Let consider register to register operation (therefore ignore memory latency)
start up time = depth of FU pipe, or the time to get the first result
initiation rate = rate tha a FU can accept operands, for fully pipe, one per clock.
Pipeline depth is determined by type of operation and clock cycle time.

Example Cray -1 has the following vector unit characteristic :

start up time
FP add 6
FP mul 7
FP div 20
FP load 12
stall 4 clocks on RAW

Sustained rate is the time per element for a set of vector operations.
Example what is the sustained rate for the following sequence of instruction. Assume a vector of length 64 ?
vmul v1 v2 v3
vadd v4 v5 v6

We can chart the time line :

start at complete at

vmul 0 7+64 = 71

vadd 1 1+6+64 = 71

Because of independent vector operations, both instruction run concurrenty most of the time. Sustained rate is one element per clock, this sequence executes 128 FLOPS in 71 clocks
= 1.8 FLOPS per clock.

History

The first vector machines were the CDC STAR-100 and TI ACS, both announced in 1972. Both were memory-memory vector machines. Cray who worked on CDC 6600 and the 7600, founded Cray Research and introduced the CRAY-1 in 1976. The CRAY-1 used a vector-register architecture to significantly lower start-up overhead. Most importantly, the CRAY-1 was also the fastest scalar machine in the world at that time.

In 1981, CDC started shipping the CYBER-205. The 205 had the same basic architecture as the STAR, but offered improved performance all around as well as expandability of the vector unit with up to four vector pipelines, each with multiple functional units and a wide load/store pipe that provided multiple words per clock. The peak performance of the CYBER-205 greatly exceeded the performance of the CRAY-1. However, on real programs, the performance difference was much smaller.
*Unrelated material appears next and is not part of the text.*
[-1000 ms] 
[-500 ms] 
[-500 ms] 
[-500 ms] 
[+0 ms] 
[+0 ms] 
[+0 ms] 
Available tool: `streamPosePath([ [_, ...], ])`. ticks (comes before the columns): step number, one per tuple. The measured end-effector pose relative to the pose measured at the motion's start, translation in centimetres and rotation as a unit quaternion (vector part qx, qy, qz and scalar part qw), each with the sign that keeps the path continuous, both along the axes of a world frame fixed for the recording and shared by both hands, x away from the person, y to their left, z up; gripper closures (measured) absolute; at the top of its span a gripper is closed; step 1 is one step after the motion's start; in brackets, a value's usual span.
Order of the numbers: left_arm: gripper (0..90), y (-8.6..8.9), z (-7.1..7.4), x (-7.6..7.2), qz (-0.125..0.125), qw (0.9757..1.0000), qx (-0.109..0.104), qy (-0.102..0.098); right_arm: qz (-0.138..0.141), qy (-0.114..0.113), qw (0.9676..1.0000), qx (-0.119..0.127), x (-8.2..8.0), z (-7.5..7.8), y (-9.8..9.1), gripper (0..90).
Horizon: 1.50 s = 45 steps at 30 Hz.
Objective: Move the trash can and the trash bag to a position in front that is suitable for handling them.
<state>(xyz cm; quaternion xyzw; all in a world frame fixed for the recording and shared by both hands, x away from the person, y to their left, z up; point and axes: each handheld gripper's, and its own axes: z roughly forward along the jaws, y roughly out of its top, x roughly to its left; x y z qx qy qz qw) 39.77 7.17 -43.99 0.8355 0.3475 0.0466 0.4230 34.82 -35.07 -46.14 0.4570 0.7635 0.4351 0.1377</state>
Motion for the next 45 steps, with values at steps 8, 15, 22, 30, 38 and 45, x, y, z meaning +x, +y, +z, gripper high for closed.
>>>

In 1983, Cray shipped the first CRAY X-MP. With an improved clock rate (9.5 ns versus 12.5 ns on the CRAY-1), better chaining support, and multiple memory pipelines. The CRAY-2, a completely new design configurable with up to four processors, was introduced later. It has a much faster clock than the X-MP, but also much deeper pipelines. In general, it is only faster than the CRAY X-MP on problems that require its very large main memory.

In 1983, the Japanese computer vendors entered the supercomputer market place, starting with Fujitsu VP100 and VP200 and later expanding to include the Hitachi S810, and the NEC SX/2. These machines have proved to be close to the CRAY X-MP in performance. In general, these three machines have much higher peak performance than the CRAY X-MP, though because of large start-up overhead, the typical performance is often lower than the CRAY X-MP.

In 1988, Cray Research introduced the CRAY Y-MP, a bigger and faster version of the CRAY X-MP. The Y-MP allows up to 8 processors and lowers the cycle time to 6 ns.

(from Hennessy & Patterson, "Computer architecture: a quantitative approach", Morgan Kaufmann Pub. Inc., 1990, pp.393-395.)